§ **YOUR TASK**: Without any pictures, print exactly the lines that run from the start of the data through the line containing "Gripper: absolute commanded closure".

§ **PROVIDED MATERIAL**:
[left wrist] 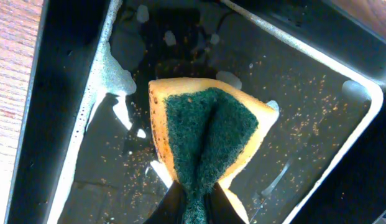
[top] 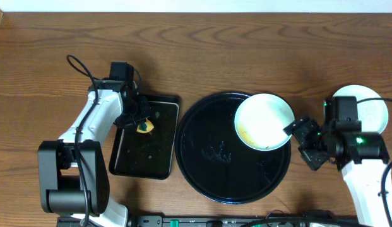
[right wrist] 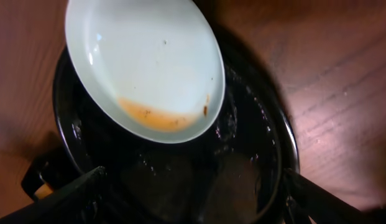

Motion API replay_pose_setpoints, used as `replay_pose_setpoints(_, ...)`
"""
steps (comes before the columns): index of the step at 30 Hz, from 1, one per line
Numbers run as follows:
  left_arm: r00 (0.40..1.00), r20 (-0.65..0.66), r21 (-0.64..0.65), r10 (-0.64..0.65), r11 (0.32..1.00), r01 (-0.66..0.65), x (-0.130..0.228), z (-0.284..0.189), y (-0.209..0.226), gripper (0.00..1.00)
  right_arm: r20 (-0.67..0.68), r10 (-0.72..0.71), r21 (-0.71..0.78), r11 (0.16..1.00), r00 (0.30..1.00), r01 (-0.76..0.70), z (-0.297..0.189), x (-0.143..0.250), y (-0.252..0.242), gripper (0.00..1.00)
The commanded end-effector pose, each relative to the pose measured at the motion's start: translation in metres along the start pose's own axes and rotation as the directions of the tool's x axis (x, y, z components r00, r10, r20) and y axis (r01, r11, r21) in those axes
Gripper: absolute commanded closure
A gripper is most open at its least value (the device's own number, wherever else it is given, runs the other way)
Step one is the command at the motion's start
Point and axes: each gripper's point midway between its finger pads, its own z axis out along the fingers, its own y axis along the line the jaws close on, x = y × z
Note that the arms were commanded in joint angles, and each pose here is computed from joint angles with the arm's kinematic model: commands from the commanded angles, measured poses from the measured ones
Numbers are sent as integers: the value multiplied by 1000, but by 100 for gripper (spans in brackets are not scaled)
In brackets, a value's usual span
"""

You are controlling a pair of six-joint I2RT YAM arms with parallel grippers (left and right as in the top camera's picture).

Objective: Clean dirty plates on tray and stack at the side

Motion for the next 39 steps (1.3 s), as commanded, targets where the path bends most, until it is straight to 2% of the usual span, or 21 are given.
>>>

§ **RESULT FOR THIS TASK**:
[left wrist] 
[top] 
[right wrist] 

Motion API replay_pose_setpoints, used as `replay_pose_setpoints(_, ...)`
"""
steps (comes before the columns): index of the step at 30 Hz, from 1, one per line
Numbers run as follows:
  left_arm: r00 (0.40..1.00), r20 (-0.65..0.66), r21 (-0.64..0.65), r10 (-0.64..0.65), r11 (0.32..1.00), r01 (-0.66..0.65), x (-0.130..0.228), z (-0.284..0.189), y (-0.209..0.226), gripper (0.00..1.00)
  right_arm: r20 (-0.67..0.68), r10 (-0.72..0.71), r21 (-0.71..0.78), r11 (0.16..1.00), r00 (0.30..1.00), r01 (-0.76..0.70), z (-0.297..0.189), x (-0.143..0.250), y (-0.252..0.242), gripper (0.00..1.00)
The commanded end-effector pose, each relative to the pose measured at the motion's start: translation in metres along the start pose's own axes and rotation as the directions of the tool's x axis (x, y, z components r00, r10, r20) and y axis (r01, r11, r21) in those axes
Gripper: absolute commanded closure

No other output was requested.